Jeśli zdarzy nam się, że podczas urlopu zachorujemy, wtedy od najbliższego lekarza bierzemy zwolnienie i jak najszybciej przesyłamy je pracodawcy. W tej sytuacji urlop zostaje wstrzymany. Jest jednak istotny wyjątek. Podczas urlopu nie przysługuje zwolnienie na dziecko.
Takie zwolnienie lekarskie nie przerywa biegu urlopu - tłumaczy Katarzyna Piecyk z Państwowej Inspekcji Pracy. Jeśli zachorujemy za granicą procedura wygląda bardzo podobnie. Wizyta u lekarza i wzięcie odpowiedniego dla danego kraju dokumentu.
Jeżeli wypoczywaliśmy na terytorium Unii Europejskiej, wówczas nie ma potrzeby tłumaczenia tego zwolnienia lekarskiego.
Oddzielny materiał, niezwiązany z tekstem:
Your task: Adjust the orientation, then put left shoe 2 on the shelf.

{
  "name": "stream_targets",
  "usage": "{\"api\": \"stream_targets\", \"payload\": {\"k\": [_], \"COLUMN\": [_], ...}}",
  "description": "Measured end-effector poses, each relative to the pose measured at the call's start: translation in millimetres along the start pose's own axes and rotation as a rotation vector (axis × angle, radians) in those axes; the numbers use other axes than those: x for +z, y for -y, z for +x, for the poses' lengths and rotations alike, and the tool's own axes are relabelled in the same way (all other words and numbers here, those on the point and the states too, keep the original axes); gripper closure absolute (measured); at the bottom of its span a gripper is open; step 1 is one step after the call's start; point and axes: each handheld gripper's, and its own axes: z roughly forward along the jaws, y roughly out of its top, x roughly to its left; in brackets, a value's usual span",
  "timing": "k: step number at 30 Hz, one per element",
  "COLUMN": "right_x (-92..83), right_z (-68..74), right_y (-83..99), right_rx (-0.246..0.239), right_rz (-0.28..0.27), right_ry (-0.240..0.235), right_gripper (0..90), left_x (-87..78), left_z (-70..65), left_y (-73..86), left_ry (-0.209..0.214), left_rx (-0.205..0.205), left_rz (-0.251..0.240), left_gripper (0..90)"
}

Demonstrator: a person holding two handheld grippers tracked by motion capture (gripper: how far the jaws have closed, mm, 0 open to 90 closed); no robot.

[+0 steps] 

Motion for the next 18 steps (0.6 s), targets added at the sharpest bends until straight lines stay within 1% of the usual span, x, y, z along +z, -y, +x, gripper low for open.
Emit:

Natomiast gdy wypoczywaliśmy w kraju, który nie należy do UE wówczas takie zwolnienie lekarskie musi być przetłumaczone przez tłumacza przysięgłego - mówi Katarzyna Piecyk. Dodaje, że przepisy nie precyzują kto za to tłumaczenie ma zapłacić. Zazwyczaj ten obowiązek spada jednak na pracownika.